Exercise:
In the entries below, find the lines that contain the word "document" and copy them.

Data in this exercise:
◇ ◇ ◇ ◇ ◇ ◇ ◇
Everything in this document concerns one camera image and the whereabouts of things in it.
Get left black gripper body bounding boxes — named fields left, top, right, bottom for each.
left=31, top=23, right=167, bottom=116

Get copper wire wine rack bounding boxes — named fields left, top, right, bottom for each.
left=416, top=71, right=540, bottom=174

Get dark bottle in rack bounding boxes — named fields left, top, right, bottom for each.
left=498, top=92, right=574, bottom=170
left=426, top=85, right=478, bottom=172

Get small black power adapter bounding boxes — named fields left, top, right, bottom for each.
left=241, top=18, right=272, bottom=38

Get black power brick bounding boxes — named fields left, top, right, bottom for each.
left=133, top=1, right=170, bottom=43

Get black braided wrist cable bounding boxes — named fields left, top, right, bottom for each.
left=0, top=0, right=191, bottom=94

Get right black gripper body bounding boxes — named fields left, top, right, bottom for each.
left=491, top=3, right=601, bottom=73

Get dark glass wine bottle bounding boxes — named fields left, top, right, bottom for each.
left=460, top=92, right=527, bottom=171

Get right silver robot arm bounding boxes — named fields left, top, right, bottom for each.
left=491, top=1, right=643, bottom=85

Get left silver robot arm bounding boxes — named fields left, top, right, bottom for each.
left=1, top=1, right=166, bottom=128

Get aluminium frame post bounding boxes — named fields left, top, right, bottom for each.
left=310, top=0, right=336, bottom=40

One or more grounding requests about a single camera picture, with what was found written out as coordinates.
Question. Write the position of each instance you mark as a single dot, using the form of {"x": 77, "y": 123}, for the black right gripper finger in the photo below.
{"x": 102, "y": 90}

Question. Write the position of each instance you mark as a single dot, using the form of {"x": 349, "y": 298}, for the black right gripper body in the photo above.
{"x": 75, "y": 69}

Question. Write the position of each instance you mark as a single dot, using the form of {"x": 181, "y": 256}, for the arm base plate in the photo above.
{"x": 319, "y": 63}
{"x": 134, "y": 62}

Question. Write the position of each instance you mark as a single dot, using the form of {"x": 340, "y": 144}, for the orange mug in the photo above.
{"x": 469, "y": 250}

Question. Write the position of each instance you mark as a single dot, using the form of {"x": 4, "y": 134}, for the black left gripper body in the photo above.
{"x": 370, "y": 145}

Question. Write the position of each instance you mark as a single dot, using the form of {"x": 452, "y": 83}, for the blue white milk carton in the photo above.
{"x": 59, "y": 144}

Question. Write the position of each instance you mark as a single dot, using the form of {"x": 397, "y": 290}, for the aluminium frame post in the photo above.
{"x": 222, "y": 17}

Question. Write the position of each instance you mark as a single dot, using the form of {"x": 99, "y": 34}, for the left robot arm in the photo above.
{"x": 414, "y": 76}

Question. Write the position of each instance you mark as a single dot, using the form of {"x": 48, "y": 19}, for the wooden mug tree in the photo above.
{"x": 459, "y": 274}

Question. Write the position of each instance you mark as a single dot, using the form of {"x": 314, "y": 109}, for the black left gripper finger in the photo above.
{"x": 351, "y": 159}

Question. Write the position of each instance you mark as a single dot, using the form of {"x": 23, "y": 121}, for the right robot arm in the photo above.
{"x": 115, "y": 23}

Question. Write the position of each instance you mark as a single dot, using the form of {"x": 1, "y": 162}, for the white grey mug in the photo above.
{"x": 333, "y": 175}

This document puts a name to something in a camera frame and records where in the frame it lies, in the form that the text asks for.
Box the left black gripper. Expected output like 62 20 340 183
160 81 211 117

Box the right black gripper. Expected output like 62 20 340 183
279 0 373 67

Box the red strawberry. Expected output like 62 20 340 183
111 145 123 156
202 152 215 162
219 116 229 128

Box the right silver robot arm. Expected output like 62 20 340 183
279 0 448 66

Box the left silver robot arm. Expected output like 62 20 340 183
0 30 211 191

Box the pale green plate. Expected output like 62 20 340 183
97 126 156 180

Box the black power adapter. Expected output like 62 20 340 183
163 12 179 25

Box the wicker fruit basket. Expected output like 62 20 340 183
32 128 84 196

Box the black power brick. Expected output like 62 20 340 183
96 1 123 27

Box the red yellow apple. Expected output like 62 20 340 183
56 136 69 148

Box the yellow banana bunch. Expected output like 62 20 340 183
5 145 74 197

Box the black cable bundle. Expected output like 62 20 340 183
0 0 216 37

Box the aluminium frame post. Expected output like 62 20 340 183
◇ ◇ ◇ ◇ ◇ ◇ ◇
Problem solution:
Everything in this document concerns one camera image and the whereabouts of things in it.
This document puts a name to something in a camera frame and records where in the frame it lies, in the form that the text asks for.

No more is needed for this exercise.